**** Extracted data ****
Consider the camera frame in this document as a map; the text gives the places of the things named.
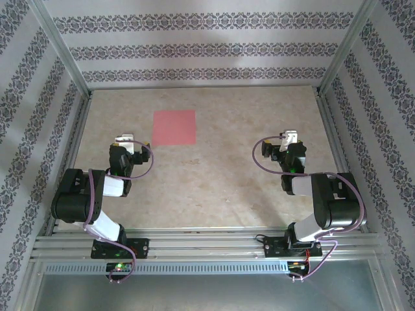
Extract pink paper sheet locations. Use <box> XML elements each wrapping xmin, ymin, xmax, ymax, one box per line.
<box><xmin>151</xmin><ymin>109</ymin><xmax>197</xmax><ymax>147</ymax></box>

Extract left controller board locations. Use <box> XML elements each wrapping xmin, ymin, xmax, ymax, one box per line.
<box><xmin>106</xmin><ymin>262</ymin><xmax>133</xmax><ymax>273</ymax></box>

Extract aluminium side rail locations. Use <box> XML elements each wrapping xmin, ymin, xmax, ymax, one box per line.
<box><xmin>45</xmin><ymin>92</ymin><xmax>93</xmax><ymax>234</ymax></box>
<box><xmin>316</xmin><ymin>87</ymin><xmax>369</xmax><ymax>233</ymax></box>

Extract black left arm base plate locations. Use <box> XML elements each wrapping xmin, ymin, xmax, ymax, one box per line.
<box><xmin>90</xmin><ymin>238</ymin><xmax>150</xmax><ymax>260</ymax></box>

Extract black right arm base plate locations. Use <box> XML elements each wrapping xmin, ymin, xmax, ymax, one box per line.
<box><xmin>263</xmin><ymin>235</ymin><xmax>324</xmax><ymax>259</ymax></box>

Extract aluminium frame rail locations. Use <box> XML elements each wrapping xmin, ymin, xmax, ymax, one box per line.
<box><xmin>30</xmin><ymin>226</ymin><xmax>385</xmax><ymax>262</ymax></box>

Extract aluminium frame post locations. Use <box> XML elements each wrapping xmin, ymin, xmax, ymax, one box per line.
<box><xmin>27</xmin><ymin>0</ymin><xmax>94</xmax><ymax>98</ymax></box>
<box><xmin>317</xmin><ymin>0</ymin><xmax>380</xmax><ymax>97</ymax></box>

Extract slotted grey cable duct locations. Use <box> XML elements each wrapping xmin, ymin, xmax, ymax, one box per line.
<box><xmin>41</xmin><ymin>261</ymin><xmax>309</xmax><ymax>275</ymax></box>

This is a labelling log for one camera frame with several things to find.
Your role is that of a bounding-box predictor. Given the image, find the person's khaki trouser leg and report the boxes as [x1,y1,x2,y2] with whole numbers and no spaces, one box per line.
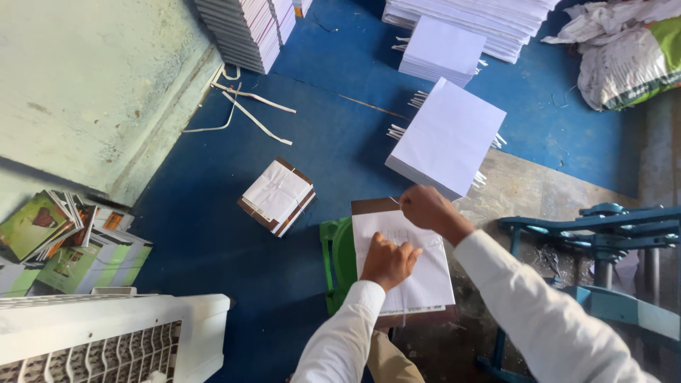
[366,330,426,383]

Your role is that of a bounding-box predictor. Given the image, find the stack of bound books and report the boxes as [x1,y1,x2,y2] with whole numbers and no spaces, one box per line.
[193,0,314,75]

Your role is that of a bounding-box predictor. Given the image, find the person's right hand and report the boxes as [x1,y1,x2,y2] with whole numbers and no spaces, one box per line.
[399,184,475,246]

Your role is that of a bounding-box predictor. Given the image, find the small white paper stack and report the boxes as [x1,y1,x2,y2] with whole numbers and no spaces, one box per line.
[392,15,488,88]

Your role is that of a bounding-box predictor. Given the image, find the blue floor tarp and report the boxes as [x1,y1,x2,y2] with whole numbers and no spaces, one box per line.
[128,0,642,383]

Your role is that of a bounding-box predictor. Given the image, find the crumpled white paper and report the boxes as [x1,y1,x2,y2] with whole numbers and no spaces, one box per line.
[541,0,681,45]

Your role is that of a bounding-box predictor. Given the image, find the blue metal machine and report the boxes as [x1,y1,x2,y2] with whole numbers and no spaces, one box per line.
[476,202,681,383]

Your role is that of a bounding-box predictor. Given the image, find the white air cooler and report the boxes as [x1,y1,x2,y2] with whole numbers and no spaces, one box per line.
[0,287,231,383]

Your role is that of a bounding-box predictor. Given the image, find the white paper stack with strips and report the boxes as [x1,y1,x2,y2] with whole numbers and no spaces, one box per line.
[384,77,508,202]

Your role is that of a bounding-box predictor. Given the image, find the white paper strip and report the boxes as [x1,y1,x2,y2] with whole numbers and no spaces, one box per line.
[222,90,294,146]
[182,81,243,134]
[211,81,297,115]

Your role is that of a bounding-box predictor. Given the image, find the green plastic stool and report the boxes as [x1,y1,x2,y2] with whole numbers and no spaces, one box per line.
[319,217,358,317]

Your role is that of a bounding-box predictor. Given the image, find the white and green sack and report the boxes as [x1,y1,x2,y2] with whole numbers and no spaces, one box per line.
[577,16,681,112]

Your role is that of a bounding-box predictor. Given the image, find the pile of green cover booklets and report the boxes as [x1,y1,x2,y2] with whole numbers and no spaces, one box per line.
[0,189,153,298]

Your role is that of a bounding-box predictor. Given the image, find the large pile of white sheets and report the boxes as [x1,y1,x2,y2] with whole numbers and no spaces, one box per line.
[381,0,562,65]

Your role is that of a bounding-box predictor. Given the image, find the white paper-wrapped book bundle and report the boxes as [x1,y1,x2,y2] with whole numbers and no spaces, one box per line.
[350,197,457,328]

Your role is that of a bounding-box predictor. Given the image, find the person's left hand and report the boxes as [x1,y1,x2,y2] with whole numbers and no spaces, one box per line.
[360,232,423,293]

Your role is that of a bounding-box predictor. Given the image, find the tied paper-wrapped book bundle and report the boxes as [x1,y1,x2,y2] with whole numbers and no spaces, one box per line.
[237,156,317,238]

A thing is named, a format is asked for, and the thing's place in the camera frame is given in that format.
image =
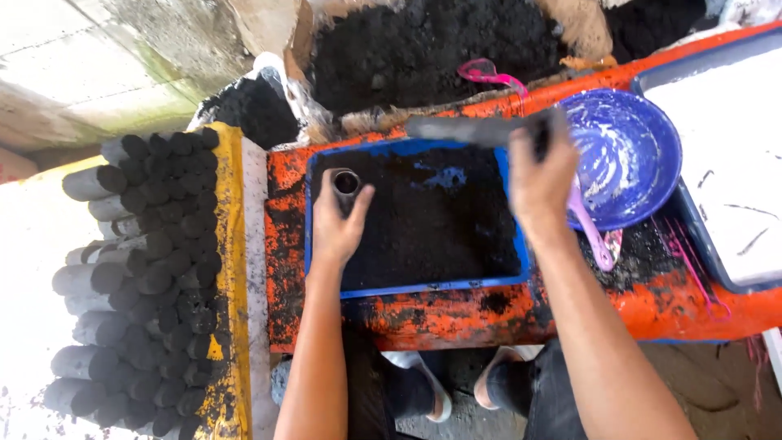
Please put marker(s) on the person's left hand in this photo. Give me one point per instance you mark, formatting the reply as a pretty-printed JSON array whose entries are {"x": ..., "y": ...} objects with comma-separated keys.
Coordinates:
[{"x": 333, "y": 235}]

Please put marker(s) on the person's right hand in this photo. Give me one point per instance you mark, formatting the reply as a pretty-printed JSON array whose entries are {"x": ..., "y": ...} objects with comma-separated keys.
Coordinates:
[{"x": 541, "y": 186}]

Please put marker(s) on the person's right fingers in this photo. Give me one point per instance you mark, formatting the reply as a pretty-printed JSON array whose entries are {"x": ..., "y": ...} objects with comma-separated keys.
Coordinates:
[{"x": 537, "y": 146}]

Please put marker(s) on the grey metal rod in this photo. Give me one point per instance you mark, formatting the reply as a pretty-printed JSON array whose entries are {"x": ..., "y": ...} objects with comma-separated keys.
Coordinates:
[{"x": 464, "y": 129}]

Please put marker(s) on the small metal tube mould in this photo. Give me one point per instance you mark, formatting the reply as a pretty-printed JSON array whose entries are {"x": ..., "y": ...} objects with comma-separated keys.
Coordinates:
[{"x": 346, "y": 183}]

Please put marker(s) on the blue bowl with white paste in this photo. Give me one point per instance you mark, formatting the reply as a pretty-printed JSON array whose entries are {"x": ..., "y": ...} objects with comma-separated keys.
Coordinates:
[{"x": 623, "y": 153}]

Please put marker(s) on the pink plastic scoop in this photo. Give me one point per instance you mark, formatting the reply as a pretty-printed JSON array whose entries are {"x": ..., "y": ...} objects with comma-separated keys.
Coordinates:
[{"x": 489, "y": 73}]

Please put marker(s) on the lilac plastic spoon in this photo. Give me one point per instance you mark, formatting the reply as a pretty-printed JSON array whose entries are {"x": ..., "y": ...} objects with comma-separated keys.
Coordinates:
[{"x": 591, "y": 235}]

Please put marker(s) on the blue plastic tray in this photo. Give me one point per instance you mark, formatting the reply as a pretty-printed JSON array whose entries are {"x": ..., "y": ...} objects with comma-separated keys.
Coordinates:
[{"x": 516, "y": 256}]

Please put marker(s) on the black charcoal powder heap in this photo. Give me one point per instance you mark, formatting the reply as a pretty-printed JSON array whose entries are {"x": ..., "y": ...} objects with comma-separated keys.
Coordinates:
[{"x": 434, "y": 226}]

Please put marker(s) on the large sack of charcoal powder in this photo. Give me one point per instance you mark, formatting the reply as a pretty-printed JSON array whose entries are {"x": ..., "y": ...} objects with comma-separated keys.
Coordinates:
[{"x": 427, "y": 49}]

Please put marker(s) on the dark sack of charcoal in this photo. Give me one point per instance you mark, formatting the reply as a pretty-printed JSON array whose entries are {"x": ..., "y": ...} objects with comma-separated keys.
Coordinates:
[{"x": 653, "y": 24}]

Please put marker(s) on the blue tray of white powder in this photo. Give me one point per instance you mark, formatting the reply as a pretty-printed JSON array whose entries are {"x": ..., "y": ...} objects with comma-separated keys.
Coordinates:
[{"x": 727, "y": 165}]

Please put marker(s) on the person's right sandalled foot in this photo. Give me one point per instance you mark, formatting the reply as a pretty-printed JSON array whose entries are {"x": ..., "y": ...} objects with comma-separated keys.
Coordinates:
[{"x": 501, "y": 376}]

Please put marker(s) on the person's sandalled foot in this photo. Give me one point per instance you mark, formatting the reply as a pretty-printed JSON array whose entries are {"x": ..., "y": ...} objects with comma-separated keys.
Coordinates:
[
  {"x": 427, "y": 385},
  {"x": 501, "y": 376}
]

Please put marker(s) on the person's left sandalled foot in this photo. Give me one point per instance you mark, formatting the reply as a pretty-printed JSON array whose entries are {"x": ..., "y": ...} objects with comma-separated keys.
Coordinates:
[{"x": 427, "y": 385}]

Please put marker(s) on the small sack of charcoal powder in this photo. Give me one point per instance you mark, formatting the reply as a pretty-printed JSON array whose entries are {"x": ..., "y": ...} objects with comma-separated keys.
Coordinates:
[{"x": 256, "y": 107}]

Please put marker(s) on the white speckled plank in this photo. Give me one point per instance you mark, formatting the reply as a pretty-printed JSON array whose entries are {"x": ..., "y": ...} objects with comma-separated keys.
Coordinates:
[{"x": 255, "y": 244}]

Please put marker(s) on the yellow tray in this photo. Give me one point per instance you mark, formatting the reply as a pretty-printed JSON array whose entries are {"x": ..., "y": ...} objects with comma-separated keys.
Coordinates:
[{"x": 231, "y": 244}]

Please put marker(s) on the stack of charcoal briquette cylinders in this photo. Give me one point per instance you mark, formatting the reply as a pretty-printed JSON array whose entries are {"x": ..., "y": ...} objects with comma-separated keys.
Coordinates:
[{"x": 153, "y": 287}]
****
Return every line of the listing above where "rail" appears.

◆ Answer below:
Extract aluminium side rail locations. Use <box> XML elements each wrapping xmin, ymin, xmax, ymax, one box per line.
Extract aluminium frame rail locations. Use <box> XML elements each wrapping xmin, ymin, xmax, ymax, one box per line.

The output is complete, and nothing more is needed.